L’importanza di questa scoperta è stata immediatamente riconosciuta in virtù della miriade di processi controllati da TFEB, definito per questo motivo “master gene”, e centrali a un sofisticato sistema di pulizia intracellulare. E sappiamo da diversi studi svolti negli ultimi anni che proprio i meccanismi di smaltimento delle sostanze tossiche sono profondamente collegati anche allo sviluppo di patologie molto diffuse come le malattie neurodegenerative.
Il collegamento con il cancro. L’evoluzione più recente della ricerca di Andrea Ballabio porta oggi a un’altra pubblicazione sempre su Science nella quale si descrive l’implicazione di TFEB nella crescita tumorale. In breve, il gene è coinvolto nell’attivazione di un processo tramite il quale i lisosomi estraggono energia dalle sostanze di scarto prima di eliminarle definitivamente. In condizioni normali questa via metabolica è per lo più silente e viene attivata solo nei momenti in cui l’organismo non utilizza i processi metabolici principali per la produzione di energia.

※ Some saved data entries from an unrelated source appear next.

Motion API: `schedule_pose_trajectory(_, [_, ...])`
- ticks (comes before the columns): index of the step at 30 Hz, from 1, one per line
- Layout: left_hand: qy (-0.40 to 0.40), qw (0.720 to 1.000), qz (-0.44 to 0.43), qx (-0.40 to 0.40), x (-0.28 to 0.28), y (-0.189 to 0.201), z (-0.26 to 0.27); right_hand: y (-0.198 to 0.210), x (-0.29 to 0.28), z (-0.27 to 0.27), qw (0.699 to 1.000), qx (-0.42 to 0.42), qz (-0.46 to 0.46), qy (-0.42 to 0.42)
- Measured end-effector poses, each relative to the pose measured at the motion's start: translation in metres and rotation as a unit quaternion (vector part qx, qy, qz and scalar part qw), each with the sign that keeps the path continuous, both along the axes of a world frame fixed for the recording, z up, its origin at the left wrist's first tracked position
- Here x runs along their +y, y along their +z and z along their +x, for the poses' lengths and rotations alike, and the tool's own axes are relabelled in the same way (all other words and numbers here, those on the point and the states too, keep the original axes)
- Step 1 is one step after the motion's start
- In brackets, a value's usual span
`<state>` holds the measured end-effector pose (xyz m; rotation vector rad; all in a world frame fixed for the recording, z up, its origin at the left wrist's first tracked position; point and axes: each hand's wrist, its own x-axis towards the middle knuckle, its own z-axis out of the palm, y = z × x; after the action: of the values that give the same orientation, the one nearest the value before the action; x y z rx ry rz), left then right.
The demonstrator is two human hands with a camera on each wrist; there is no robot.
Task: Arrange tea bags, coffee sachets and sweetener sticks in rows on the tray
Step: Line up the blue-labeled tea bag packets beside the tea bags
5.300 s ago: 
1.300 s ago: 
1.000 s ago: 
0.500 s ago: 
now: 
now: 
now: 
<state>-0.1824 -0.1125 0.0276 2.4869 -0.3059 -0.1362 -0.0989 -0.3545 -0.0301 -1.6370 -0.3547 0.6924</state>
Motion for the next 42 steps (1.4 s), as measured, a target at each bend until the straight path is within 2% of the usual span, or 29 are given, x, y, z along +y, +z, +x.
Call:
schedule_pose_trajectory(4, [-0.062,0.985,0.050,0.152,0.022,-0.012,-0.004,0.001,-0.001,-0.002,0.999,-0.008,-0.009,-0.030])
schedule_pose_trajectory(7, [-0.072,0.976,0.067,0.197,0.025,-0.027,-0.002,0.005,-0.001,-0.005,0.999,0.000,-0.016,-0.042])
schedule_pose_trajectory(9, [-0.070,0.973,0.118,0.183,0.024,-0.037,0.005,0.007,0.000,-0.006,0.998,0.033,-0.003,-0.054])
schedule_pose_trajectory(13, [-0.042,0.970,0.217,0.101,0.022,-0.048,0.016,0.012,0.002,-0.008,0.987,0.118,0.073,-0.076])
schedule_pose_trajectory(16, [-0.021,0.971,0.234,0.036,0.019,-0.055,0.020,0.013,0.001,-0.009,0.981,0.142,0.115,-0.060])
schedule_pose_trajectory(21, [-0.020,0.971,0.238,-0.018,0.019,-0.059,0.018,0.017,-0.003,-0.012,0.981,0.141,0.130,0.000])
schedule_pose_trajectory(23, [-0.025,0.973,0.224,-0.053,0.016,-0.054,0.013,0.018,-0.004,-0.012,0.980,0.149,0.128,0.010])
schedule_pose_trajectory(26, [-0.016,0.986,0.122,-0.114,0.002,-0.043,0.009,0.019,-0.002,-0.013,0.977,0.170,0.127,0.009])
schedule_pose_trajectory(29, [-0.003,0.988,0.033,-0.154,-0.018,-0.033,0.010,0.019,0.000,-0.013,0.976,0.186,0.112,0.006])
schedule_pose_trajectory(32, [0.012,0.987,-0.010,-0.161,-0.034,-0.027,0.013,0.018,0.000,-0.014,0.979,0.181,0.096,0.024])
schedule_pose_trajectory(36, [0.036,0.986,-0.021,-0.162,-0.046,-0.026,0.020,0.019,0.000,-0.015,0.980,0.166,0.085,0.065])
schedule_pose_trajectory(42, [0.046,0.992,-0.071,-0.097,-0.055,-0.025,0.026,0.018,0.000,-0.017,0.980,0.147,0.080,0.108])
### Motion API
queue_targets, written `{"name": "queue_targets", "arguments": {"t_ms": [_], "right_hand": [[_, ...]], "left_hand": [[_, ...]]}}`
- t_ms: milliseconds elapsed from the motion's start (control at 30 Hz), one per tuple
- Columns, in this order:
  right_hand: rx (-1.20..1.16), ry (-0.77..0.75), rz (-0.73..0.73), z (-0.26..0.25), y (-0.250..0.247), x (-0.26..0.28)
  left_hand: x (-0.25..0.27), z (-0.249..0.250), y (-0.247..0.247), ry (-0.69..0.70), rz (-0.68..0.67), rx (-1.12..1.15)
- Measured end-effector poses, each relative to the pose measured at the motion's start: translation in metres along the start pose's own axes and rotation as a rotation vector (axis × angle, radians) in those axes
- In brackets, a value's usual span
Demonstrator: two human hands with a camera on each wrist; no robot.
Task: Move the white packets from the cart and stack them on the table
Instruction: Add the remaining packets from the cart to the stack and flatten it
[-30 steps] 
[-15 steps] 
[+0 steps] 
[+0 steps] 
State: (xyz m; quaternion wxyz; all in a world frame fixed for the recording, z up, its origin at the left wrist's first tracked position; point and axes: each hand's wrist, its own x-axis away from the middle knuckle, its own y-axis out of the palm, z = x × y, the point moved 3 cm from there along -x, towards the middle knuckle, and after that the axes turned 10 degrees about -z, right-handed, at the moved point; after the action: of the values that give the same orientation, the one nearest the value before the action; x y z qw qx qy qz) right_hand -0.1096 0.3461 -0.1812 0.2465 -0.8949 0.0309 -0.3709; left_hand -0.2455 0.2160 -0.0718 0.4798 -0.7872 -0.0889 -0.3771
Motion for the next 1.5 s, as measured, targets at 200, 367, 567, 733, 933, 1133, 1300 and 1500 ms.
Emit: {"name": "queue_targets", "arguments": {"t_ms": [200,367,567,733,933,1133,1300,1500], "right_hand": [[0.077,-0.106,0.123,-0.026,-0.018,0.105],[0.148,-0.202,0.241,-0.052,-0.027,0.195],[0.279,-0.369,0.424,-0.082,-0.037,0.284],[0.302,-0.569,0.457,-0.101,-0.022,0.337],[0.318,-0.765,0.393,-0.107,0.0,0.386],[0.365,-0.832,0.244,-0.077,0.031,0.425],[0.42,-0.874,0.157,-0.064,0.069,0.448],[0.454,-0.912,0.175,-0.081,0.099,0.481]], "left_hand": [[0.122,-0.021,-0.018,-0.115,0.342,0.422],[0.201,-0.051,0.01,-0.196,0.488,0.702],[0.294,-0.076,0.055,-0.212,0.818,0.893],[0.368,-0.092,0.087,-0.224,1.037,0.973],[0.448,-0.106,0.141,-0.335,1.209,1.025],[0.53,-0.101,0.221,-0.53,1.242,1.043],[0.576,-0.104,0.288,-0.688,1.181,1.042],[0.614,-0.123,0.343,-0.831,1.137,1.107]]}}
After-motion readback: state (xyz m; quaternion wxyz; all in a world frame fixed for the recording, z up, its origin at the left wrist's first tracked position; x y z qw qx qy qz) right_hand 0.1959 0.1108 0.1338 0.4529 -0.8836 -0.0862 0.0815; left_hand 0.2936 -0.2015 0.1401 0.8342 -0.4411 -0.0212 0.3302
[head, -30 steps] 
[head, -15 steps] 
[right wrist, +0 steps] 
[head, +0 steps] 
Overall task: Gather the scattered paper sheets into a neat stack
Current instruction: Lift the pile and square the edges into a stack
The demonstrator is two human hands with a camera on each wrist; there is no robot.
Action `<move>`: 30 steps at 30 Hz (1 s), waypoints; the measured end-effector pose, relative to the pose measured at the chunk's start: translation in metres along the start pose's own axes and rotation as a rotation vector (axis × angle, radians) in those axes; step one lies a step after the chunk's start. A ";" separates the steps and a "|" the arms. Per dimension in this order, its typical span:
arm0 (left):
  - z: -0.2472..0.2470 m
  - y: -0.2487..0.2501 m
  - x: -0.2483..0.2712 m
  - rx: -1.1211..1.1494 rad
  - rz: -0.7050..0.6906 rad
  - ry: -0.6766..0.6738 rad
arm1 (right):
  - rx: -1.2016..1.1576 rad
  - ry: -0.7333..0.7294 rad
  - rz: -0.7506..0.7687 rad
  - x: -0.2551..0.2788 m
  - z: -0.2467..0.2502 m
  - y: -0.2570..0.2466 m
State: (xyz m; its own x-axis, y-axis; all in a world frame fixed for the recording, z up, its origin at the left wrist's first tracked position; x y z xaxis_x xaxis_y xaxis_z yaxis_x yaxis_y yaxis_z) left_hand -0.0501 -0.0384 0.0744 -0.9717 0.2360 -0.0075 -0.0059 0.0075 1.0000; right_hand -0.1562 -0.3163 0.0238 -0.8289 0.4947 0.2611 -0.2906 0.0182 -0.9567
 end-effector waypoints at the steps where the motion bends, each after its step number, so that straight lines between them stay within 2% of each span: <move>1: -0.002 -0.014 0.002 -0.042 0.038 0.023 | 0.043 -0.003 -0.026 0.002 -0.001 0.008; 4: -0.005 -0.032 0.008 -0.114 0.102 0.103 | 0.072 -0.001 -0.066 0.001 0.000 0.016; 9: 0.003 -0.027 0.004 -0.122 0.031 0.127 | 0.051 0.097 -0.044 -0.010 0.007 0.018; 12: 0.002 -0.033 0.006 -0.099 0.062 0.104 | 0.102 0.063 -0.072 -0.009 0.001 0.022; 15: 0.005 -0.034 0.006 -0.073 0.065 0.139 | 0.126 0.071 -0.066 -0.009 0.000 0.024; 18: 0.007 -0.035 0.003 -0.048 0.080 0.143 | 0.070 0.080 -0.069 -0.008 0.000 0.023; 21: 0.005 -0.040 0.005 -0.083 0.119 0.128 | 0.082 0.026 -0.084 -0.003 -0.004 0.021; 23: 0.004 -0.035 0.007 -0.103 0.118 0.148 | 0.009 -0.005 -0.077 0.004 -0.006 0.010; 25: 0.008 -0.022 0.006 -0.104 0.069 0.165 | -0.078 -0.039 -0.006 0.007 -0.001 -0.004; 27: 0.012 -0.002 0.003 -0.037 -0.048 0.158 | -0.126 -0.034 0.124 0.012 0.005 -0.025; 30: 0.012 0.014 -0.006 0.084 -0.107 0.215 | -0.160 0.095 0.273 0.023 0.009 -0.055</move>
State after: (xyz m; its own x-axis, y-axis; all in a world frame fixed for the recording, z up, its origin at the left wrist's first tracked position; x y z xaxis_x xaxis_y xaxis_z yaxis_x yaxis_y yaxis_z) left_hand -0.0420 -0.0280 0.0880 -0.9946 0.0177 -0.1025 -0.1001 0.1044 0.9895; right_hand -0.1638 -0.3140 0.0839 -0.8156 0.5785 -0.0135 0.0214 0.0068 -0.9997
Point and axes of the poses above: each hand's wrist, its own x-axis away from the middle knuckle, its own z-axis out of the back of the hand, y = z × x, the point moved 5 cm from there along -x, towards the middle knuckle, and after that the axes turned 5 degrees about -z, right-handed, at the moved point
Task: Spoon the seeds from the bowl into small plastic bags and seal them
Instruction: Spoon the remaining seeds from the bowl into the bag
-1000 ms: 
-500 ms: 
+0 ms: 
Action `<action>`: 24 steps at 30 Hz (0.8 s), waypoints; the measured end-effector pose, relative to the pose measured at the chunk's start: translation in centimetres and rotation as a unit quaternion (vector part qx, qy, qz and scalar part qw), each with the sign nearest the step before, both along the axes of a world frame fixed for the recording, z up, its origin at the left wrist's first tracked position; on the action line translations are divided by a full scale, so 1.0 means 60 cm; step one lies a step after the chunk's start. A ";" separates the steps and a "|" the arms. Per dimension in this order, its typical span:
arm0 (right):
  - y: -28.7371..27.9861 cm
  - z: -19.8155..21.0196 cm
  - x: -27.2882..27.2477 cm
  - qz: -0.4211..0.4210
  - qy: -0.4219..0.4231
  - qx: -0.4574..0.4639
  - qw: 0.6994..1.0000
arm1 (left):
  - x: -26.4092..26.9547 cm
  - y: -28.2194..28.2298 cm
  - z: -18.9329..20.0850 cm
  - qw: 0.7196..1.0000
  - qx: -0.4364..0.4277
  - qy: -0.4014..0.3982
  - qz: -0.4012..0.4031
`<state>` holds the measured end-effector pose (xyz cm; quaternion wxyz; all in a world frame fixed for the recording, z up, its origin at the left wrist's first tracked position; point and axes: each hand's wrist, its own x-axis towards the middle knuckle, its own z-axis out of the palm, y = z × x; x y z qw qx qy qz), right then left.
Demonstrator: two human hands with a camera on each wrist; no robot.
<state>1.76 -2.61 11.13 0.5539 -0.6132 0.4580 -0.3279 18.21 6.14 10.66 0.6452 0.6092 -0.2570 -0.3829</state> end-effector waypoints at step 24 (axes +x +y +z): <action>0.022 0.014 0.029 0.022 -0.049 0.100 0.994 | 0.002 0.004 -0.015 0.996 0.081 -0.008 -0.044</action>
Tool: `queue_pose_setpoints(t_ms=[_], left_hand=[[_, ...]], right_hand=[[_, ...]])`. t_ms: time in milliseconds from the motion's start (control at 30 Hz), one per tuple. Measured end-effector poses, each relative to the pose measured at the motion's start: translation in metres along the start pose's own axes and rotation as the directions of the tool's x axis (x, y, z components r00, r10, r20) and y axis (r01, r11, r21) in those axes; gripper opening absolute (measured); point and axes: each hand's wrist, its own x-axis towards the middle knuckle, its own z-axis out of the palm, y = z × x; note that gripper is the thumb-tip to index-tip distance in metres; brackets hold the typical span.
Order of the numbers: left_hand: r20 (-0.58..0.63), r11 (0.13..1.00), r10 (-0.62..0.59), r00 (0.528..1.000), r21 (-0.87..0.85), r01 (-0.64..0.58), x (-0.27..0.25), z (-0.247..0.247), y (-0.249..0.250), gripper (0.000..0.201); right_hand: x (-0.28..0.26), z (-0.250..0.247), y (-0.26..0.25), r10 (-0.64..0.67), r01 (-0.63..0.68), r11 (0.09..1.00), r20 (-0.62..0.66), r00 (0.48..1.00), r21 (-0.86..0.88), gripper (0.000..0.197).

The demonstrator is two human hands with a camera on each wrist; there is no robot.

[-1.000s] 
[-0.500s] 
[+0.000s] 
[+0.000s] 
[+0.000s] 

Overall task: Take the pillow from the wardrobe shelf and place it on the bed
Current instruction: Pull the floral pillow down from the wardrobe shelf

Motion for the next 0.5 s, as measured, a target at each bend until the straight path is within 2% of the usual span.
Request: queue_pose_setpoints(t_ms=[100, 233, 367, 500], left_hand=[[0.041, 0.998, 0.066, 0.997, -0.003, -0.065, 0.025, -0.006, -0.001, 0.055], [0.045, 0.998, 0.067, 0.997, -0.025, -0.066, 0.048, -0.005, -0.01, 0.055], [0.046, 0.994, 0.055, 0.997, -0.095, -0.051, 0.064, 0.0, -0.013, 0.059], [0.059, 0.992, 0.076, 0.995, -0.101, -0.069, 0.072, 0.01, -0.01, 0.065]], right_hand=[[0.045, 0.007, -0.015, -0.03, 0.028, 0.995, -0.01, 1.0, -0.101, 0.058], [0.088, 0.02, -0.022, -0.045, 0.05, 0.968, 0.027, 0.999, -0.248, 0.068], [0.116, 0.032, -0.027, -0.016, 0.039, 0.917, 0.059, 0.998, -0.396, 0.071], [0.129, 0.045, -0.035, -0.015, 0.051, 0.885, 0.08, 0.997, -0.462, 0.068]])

Ballabio e colleghi hanno scoperto che se il sistema di regolazione “anti-spreco” controllato dal TFEB rimane sempre acceso, le cellule iniziano a proliferare in modo indiscriminato. E bloccando l’azione del TFEB in modelli di laboratorio si blocca anche la crescita tumorale. Il potenziale di questa scoperta è evidentemente enorme per lo sviluppo di strategie terapeutiche contro il cancro.

Quindi, per ritornare alle considerazioni iniziali sull’impatto dell’investimento in ambito di patologie rare, gli studi sul TFEB mostrano come le malattie genetiche rare possano costituire una sorta di modello sperimentale semplificato spesso utile anche allo studio delle patologie più complesse.
In particolare, studiando le malattie monogeniche, cioè quelle determinate dall’alterazione di un singolo gene, gli scienziati hanno la possibilità di isolare un singolo processo e, successivamente, applicare le conclusioni così ottenute alla comprensione di malattie più comuni nelle quali quel processo è collegato a una complessa rete di vie metaboliche. Gli studi sul TFEB hanno permesso al gruppo di Andrea Ballabio di vincere competizioni importanti e attrarre i finanziamenti di agenzie come il Consiglio di Ricerche Europeo (Erc) e l’Associazione italiana per la ricerca sul cancro. Penso che sia doveroso ringraziare in primis tutti coloro che sostenendo Telethon hanno permesso la nascita di questa ricerca.
Lo hanno fatto perché, al di là di ricadute impossibili da prevedere, ritenevano importante occuparsi di condizioni rare come le malattie da accumulo lisosomiale: una cinquantina di patologie che, se considerate singolarmente, hanno livelli di incidenza inferiori a uno su centomila e, complessivamente, riguardano diversi milioni di persone.